I was watching the Olympics the other day while I had a few spare moments. The event being broadcast is, to me, one of the strangest sporting events ever – the Biathlon. (The only one stranger is curling. What is that about? I apologize in advance to my Canadian readers, but is this really a sport?) For those who maybe aren’t familiar with this event it is cross country skiing and target shooting all in one event. You ski for a while, you stop and shoot, then you ski some more, stop and shoot, so on and so forth.
What I noticed as I watched this particular day was the finish line. To borrow a phrase from the athletic world, the leading competitors were “leaving it all out there.” In other words, they were putting every ounce of energy they had into finishing the race. You could tell because it was not uncommon that as the leaders crossed the finish line they would be grimacing and then literally collapse from sheer exhaustion.

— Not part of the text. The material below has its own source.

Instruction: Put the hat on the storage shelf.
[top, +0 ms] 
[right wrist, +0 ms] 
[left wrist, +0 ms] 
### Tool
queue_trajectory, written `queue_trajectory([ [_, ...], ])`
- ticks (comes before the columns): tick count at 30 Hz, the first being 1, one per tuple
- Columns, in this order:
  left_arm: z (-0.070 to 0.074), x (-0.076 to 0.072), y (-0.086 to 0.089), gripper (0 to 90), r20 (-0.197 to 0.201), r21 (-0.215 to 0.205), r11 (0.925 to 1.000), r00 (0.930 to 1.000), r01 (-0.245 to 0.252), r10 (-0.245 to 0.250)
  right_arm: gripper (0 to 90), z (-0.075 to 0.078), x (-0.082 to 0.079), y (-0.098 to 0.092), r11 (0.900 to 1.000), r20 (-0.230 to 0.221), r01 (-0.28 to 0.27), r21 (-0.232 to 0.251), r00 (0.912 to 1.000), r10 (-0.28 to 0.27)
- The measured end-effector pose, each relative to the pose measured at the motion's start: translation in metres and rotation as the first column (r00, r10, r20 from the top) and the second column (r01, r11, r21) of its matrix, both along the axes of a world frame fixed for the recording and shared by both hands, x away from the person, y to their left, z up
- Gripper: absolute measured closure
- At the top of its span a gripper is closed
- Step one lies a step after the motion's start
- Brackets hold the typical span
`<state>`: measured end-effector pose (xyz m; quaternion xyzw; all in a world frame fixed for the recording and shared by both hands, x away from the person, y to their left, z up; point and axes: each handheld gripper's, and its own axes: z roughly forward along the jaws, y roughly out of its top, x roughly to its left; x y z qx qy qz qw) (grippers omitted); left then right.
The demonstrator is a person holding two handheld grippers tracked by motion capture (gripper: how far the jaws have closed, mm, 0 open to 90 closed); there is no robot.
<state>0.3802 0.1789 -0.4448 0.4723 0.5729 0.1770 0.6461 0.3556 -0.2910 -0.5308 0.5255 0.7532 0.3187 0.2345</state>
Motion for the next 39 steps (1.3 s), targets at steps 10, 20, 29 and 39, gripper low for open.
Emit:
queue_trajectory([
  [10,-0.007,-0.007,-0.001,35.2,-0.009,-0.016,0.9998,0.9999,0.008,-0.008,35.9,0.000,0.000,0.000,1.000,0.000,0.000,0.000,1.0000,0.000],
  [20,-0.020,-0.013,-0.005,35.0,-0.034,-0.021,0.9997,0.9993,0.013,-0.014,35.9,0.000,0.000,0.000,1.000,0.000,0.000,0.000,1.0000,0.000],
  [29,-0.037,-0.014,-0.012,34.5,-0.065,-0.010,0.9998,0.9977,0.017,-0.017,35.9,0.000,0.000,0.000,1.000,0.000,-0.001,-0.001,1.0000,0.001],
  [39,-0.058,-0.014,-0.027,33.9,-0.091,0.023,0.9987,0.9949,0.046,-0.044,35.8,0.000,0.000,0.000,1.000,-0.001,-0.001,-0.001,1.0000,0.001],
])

As I watched I thought about what Paul wrote in 1 Corinthians 9: “Remember that in a race everyone runs, but only one person gets the prize. You also must run in such a way that you will win. All athletes practice strict self-control. They do it to win a prize that will fade away, but we do it for an eternal prize. So I run straight to the goal with purpose in every step. I am not like a boxer who misses his punches. I discipline my body like an athlete, training it to do what it should” (verses 24-27). Paul was talking about “leaving it all out there” when it came to the Kingdom. How many of us will bring ourselves to the point of sheer exhaustion when it comes to our families, jobs, homes, hobbies or vacations, but when it comes to the church we have to establish “healthy boundaries” because it’s not good to over commit? I understand the need for balance in our lives, it is essential in fact. However the balance we should be seeking as Christ-followers should find its definition in the context of “seeking first the Kingdom” (Matthew 6:33).